Dataset items:
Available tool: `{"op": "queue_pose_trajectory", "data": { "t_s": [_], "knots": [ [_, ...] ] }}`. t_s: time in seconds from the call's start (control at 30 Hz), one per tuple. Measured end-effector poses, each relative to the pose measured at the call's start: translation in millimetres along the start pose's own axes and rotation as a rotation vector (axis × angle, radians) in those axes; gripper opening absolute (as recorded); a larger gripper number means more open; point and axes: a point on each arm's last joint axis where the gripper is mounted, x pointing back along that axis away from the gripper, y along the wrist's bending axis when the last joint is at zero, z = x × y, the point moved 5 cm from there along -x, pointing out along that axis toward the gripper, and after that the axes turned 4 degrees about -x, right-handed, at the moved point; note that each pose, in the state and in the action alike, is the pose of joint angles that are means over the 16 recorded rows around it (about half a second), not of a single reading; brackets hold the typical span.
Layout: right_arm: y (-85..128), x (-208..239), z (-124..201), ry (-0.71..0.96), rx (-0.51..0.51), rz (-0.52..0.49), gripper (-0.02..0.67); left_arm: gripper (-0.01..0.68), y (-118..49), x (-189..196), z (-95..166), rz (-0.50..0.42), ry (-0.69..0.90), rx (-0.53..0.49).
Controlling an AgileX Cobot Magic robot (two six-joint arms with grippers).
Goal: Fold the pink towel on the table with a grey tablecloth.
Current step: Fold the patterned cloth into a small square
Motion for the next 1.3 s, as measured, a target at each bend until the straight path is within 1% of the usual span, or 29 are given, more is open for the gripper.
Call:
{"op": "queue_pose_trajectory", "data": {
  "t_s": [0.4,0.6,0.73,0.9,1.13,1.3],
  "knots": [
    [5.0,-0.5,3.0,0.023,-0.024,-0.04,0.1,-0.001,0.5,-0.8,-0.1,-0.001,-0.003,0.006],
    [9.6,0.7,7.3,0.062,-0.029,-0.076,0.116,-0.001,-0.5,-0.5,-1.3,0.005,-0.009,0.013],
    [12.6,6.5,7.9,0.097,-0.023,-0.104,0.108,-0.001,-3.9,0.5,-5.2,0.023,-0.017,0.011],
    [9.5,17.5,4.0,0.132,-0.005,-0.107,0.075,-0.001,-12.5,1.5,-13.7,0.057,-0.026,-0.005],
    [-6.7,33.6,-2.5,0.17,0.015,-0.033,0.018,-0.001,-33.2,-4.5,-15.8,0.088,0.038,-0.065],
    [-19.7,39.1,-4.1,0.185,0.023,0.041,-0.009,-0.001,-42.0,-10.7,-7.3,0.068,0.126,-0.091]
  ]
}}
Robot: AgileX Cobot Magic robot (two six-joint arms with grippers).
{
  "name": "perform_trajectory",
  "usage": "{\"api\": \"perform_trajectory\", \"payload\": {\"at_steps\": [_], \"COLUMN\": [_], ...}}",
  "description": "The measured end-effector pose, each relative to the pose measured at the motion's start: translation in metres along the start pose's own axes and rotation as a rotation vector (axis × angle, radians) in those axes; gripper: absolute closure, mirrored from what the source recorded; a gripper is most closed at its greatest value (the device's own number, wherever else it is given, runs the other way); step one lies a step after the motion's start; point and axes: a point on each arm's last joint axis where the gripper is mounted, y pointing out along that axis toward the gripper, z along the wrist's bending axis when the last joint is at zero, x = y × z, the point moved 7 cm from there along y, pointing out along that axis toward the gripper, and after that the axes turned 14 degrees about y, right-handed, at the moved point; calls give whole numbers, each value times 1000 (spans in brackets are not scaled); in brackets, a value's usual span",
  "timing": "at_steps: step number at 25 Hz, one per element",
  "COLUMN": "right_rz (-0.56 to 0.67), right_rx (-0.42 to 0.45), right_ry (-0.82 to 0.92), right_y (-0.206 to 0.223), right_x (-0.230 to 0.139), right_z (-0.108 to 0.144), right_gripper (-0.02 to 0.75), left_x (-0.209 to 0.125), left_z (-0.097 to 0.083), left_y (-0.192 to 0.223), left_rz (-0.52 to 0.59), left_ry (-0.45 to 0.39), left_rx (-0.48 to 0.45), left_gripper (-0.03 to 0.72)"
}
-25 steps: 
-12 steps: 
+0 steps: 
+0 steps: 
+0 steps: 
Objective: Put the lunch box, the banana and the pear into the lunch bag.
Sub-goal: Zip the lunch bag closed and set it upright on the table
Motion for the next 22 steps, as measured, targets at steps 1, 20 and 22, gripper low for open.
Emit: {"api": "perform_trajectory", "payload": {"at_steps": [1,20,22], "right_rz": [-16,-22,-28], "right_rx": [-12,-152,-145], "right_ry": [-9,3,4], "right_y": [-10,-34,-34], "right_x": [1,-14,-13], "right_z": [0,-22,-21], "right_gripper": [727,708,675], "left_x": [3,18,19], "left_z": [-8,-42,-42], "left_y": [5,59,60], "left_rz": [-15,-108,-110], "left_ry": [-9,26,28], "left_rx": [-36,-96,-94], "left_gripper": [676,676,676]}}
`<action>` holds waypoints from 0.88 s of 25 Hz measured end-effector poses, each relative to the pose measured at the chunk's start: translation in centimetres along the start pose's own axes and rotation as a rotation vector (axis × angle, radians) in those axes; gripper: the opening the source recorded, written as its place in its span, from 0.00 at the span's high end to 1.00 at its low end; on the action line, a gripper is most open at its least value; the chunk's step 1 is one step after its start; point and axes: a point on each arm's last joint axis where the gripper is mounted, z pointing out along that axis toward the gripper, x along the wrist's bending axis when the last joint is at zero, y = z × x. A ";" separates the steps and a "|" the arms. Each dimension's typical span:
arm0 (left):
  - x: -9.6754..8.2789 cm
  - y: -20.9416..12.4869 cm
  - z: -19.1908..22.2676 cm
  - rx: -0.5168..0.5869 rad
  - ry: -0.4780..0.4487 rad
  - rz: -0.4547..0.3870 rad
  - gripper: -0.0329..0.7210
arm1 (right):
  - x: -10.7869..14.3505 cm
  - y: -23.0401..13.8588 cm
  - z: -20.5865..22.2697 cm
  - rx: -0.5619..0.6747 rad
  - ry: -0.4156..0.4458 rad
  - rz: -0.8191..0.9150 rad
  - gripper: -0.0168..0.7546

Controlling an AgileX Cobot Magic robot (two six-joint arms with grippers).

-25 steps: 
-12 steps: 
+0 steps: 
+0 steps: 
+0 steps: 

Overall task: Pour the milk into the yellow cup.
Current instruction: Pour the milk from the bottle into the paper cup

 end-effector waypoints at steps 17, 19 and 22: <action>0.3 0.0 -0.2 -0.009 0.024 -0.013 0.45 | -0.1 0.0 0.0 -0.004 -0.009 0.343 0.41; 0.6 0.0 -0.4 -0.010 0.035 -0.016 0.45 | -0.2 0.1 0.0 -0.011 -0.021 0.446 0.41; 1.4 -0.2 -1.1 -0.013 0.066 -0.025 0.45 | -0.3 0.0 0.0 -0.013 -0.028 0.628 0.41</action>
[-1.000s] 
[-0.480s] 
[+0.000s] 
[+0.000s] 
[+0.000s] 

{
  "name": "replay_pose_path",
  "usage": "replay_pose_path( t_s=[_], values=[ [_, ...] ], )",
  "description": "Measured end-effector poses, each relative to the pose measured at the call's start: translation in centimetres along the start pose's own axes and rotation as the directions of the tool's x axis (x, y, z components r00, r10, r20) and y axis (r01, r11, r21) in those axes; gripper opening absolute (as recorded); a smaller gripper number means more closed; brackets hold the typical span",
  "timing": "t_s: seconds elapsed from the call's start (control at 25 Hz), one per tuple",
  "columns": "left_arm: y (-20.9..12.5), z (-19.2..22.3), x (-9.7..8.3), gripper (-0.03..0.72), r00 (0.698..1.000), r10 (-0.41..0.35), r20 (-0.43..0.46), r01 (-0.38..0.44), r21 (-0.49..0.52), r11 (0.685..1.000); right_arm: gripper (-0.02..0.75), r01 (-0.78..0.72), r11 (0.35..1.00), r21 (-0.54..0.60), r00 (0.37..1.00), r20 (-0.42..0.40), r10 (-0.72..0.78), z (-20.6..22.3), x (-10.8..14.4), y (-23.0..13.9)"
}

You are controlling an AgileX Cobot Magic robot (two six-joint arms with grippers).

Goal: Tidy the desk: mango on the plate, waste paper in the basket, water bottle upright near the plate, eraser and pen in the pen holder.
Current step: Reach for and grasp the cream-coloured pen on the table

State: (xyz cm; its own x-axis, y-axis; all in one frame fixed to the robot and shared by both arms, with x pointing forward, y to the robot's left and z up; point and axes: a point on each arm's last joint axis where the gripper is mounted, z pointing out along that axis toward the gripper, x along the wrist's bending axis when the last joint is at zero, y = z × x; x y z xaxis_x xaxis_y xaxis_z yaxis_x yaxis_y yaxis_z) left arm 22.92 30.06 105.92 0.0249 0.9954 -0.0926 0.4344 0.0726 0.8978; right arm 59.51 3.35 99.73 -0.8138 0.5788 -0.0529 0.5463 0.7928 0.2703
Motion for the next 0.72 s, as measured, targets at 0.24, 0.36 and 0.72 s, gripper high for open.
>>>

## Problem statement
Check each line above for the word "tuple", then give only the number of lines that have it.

## Response below
2